Task description –
Below are the records; copy every line in them that holds the string "thing".

Data –
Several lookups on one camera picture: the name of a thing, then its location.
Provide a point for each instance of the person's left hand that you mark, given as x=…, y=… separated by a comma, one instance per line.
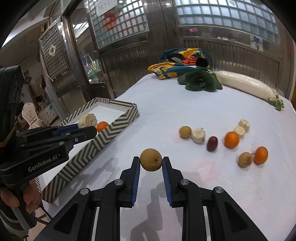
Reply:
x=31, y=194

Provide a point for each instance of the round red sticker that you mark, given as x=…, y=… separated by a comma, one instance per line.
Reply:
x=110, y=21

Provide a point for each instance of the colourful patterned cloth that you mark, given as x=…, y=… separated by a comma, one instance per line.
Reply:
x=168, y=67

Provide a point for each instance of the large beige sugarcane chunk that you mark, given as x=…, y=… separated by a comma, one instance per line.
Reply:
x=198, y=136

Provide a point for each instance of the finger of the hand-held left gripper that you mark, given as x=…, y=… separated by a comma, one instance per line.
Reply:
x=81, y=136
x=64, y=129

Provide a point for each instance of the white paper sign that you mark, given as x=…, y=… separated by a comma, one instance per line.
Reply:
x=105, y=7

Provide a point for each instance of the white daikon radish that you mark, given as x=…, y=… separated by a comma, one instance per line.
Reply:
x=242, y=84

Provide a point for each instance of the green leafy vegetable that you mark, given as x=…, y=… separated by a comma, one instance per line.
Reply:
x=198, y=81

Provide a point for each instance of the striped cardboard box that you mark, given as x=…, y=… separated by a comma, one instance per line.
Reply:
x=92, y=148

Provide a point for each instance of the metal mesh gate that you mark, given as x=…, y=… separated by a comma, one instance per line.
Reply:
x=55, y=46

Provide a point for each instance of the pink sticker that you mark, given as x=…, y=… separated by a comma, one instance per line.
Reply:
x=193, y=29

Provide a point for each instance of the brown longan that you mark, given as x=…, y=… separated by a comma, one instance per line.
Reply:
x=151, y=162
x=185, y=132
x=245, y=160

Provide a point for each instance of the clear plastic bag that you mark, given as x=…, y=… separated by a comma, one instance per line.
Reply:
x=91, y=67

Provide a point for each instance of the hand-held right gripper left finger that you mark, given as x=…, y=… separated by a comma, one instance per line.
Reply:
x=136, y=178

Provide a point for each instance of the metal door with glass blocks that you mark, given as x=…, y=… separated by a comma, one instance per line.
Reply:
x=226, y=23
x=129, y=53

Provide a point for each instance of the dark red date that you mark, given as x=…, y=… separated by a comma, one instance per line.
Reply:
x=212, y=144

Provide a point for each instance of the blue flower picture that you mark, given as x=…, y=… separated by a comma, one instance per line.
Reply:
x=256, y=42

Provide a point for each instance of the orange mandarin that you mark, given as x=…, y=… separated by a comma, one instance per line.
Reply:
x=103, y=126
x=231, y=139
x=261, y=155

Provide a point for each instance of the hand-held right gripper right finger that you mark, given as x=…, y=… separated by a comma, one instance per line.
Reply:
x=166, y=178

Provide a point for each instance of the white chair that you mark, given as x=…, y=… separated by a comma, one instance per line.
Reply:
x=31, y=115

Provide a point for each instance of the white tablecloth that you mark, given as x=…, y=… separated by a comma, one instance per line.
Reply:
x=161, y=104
---
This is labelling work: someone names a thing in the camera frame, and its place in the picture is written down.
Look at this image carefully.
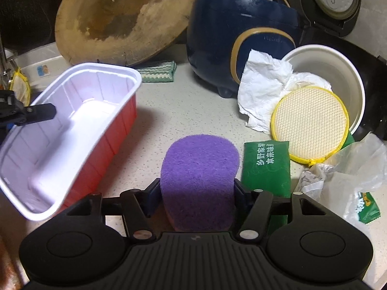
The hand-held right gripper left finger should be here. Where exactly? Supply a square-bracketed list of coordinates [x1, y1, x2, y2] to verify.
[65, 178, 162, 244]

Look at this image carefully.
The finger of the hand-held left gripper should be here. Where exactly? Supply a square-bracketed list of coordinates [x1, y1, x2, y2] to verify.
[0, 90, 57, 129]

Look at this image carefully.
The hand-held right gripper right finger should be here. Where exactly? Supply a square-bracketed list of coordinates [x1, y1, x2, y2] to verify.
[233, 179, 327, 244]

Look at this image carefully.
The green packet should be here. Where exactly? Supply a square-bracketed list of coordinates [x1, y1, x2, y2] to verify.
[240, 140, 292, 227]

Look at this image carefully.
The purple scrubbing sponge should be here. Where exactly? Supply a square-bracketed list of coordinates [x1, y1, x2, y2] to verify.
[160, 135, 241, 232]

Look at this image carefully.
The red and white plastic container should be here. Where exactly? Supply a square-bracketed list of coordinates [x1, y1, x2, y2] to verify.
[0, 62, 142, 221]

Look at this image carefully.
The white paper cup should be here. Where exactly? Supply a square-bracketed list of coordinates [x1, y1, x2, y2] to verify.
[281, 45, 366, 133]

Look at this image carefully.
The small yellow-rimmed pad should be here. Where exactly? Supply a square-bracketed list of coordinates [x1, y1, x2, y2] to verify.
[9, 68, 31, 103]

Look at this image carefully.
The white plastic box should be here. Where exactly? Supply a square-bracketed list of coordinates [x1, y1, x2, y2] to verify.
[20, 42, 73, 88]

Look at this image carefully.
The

Response box –
Several lookups on one camera picture: the name of a thing, then its location.
This is labelling work: someone names a thing in the camera frame, and its place in the picture is written down.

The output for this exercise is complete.